Exercise objective |
Everything in the listing below except the pictures should be reproduced exactly.

Data segment |
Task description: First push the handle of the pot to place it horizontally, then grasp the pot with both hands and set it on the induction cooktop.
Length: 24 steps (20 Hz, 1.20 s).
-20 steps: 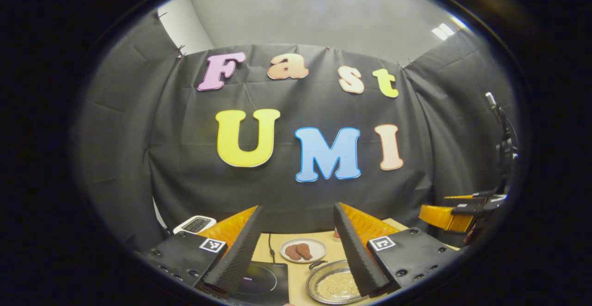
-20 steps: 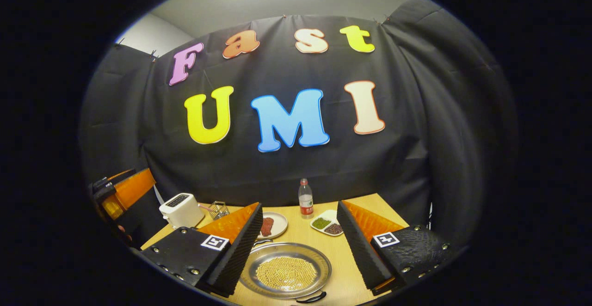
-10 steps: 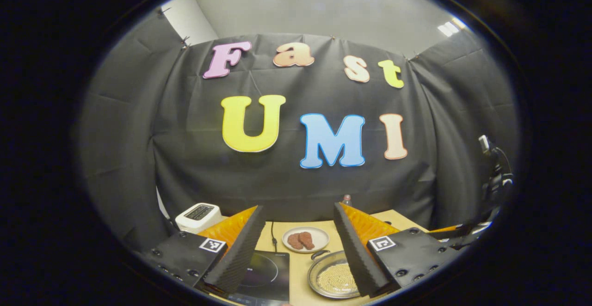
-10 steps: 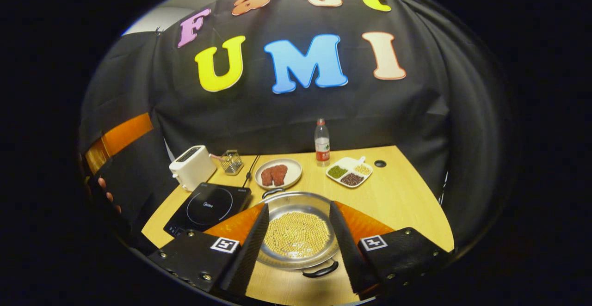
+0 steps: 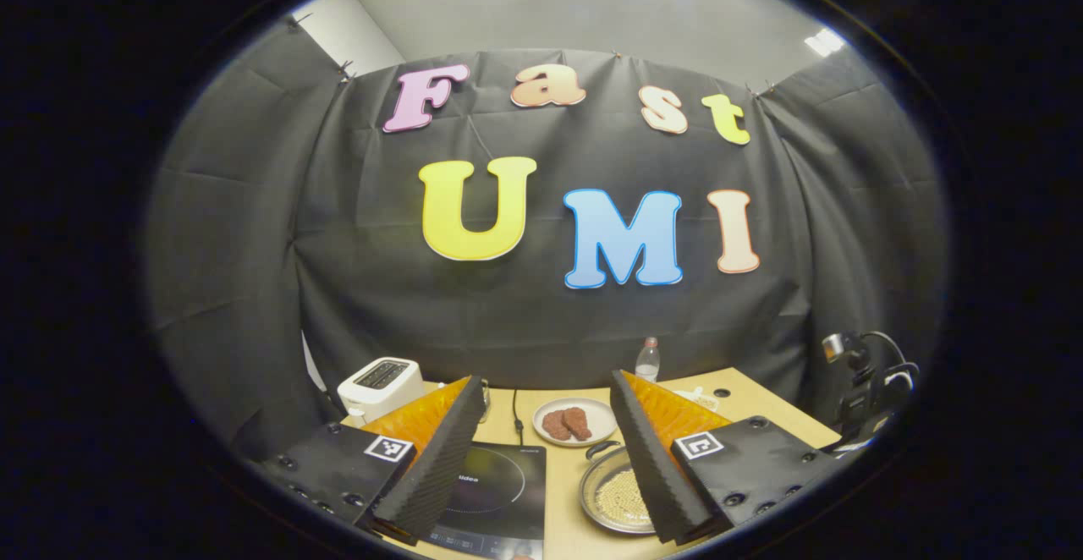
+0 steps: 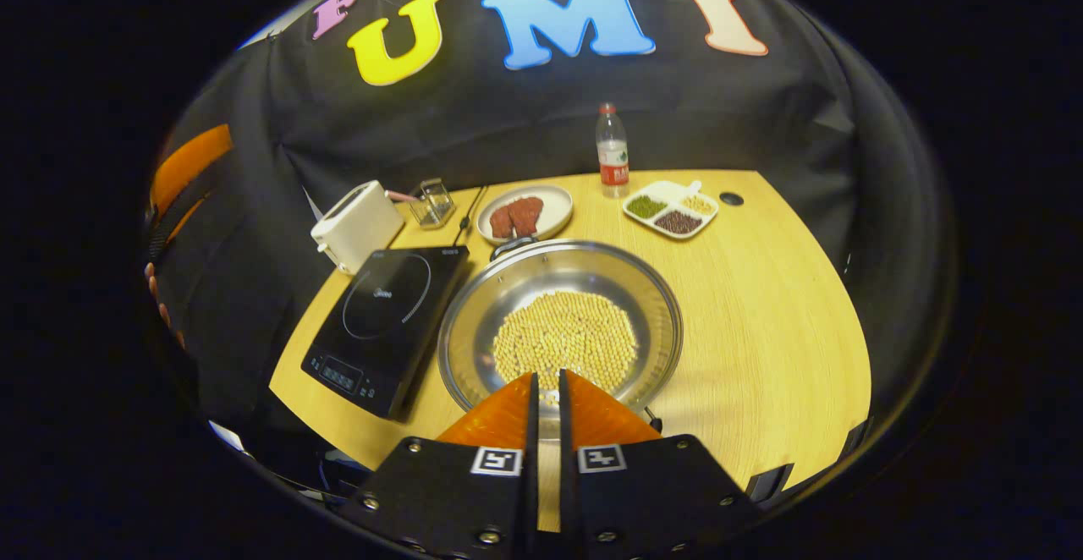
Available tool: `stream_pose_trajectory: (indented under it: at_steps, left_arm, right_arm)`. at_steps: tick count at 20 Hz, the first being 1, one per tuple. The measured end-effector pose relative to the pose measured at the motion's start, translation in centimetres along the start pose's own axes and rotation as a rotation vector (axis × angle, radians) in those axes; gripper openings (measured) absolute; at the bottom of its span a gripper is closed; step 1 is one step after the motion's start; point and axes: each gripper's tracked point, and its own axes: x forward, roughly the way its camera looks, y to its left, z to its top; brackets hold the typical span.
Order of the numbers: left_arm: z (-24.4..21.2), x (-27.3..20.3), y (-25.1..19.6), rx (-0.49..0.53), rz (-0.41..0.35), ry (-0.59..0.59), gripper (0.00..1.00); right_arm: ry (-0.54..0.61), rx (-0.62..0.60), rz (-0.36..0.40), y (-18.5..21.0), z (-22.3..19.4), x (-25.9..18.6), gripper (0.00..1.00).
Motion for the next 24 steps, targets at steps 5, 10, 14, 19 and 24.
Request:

The answer |
Task description: First push the handle of the pot to place it horizontally, then grasp the pot with both hands and set it on the induction cooktop.
Length: 24 steps (20 Hz, 1.20 s).
-20 steps: 
-20 steps: 
-10 steps: 
-10 steps: 
+0 steps: 
+0 steps: 
Available tool: `stream_pose_trajectory: (indented under it: at_steps, left_arm, right_arm)`. at_steps: tick count at 20 Hz, the first being 1, one per tuple. The measured end-effector pose relative to the pose measured at the motion's start, translation in centimetres along the start pose's own axes and rotation as a rotation vector (axis × angle, radians) in those axes; gripper openings (measured) absolute; at the bottom of its span a gripper is closed; step 1 is one step after the motion's start; point and axes: each gripper's tracked point, and its own axes: x forward, roughly the way its camera looks, y to its left, z to its top; brackets hold the typical span.
Order of the numbers: left_arm: z (-24.4..21.2), x (-27.3..20.3), y (-25.1..19.6), rx (-0.49..0.53), rz (-0.41..0.35), ry (-0.59..0.59), gripper (0.00..1.00); right_arm: ry (-0.54..0.61), rx (-0.62..0.60), rz (-0.36..0.40), y (-18.5..21.0), z (-22.3..19.4), x (-25.9..18.6), gripper (0.00..1.00).
Motion for the next 24 steps, targets at steps 5, 10, 14, 19 and 24.
Request:

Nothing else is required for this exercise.